## Exercise instructions:
Please reproduce all the data exactly as written and omit the pictures.
"""
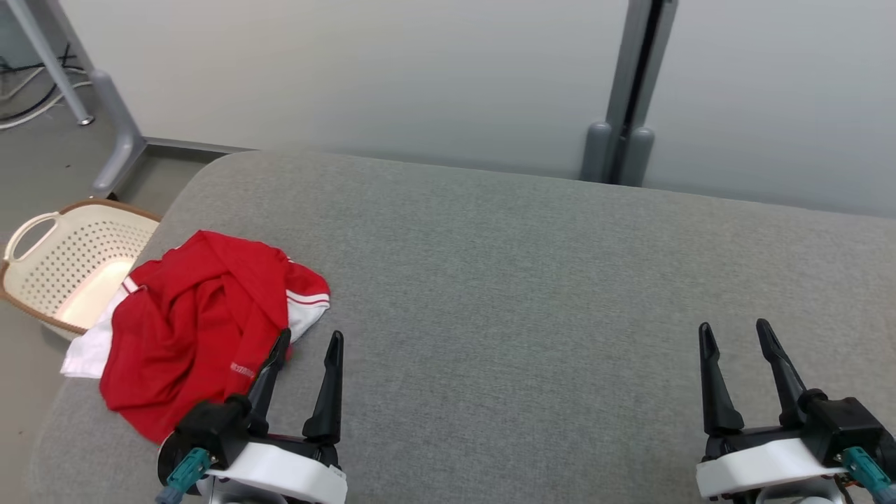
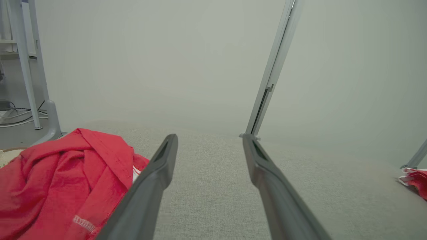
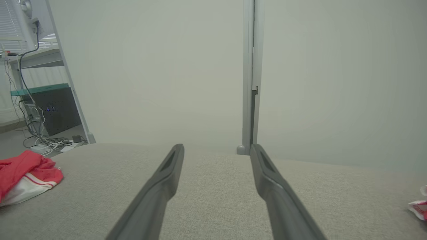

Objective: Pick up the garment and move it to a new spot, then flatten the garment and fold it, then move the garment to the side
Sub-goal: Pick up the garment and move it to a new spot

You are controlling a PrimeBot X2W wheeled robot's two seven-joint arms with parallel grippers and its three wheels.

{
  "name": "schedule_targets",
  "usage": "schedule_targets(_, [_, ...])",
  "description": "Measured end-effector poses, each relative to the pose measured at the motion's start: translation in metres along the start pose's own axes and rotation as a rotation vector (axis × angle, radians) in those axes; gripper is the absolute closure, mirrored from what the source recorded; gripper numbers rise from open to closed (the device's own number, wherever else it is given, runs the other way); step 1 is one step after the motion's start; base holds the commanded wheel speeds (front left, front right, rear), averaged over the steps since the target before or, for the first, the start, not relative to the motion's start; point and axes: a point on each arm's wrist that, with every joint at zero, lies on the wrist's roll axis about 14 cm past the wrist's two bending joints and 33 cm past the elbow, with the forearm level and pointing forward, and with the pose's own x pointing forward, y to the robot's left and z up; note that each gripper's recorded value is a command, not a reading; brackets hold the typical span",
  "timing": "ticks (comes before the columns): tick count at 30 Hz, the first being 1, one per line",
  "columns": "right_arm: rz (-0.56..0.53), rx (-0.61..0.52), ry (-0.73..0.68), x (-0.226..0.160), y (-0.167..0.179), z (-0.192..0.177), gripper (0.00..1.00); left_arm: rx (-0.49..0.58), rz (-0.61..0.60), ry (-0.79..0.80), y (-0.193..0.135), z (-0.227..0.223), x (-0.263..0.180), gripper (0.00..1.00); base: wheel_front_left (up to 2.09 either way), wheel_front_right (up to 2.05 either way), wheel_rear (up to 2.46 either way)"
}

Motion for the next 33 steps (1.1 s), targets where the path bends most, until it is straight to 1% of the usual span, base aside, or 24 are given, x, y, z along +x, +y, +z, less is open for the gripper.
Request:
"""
## Exercise solution:
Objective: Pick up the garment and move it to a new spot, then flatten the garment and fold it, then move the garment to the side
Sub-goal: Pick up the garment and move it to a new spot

You are controlling a PrimeBot X2W wheeled robot's two seven-joint arms with parallel grippers and its three wheels.

{
  "name": "schedule_targets",
  "usage": "schedule_targets(_, [_, ...])",
  "description": "Measured end-effector poses, each relative to the pose measured at the motion's start: translation in metres along the start pose's own axes and rotation as a rotation vector (axis × angle, radians) in those axes; gripper is the absolute closure, mirrored from what the source recorded; gripper numbers rise from open to closed (the device's own number, wherever else it is given, runs the other way); step 1 is one step after the motion's start; base holds the commanded wheel speeds (front left, front right, rear), averaged over the steps since the target before or, for the first, the start, not relative to the motion's start; point and axes: a point on each arm's wrist that, with every joint at zero, lies on the wrist's roll axis about 14 cm past the wrist's two bending joints and 33 cm past the elbow, with the forearm level and pointing forward, and with the pose's own x pointing forward, y to the robot's left and z up; note that each gripper's recorded value is a command, not a reading; brackets hold the typical span",
  "timing": "ticks (comes before the columns): tick count at 30 Hz, the first being 1, one per line",
  "columns": "right_arm: rz (-0.56..0.53), rx (-0.61..0.52), ry (-0.73..0.68), x (-0.226..0.160), y (-0.167..0.179), z (-0.192..0.177), gripper (0.00..1.00); left_arm: rx (-0.49..0.58), rz (-0.61..0.60), ry (-0.79..0.80), y (-0.193..0.135), z (-0.227..0.223), x (-0.263..0.180), gripper (0.00..1.00); base: wheel_front_left (up to 2.09 either way), wheel_front_right (up to 2.05 either way), wheel_rear (up to 2.46 either way)"
}

Motion for the next 33 steps (1.1 s), targets where the path bends most, until it is straight to 1% of the usual span, base aside, or 24 are given, x, y, z along +x, +y, +z, less is open for the gripper.
Request:

The exercise is now finished.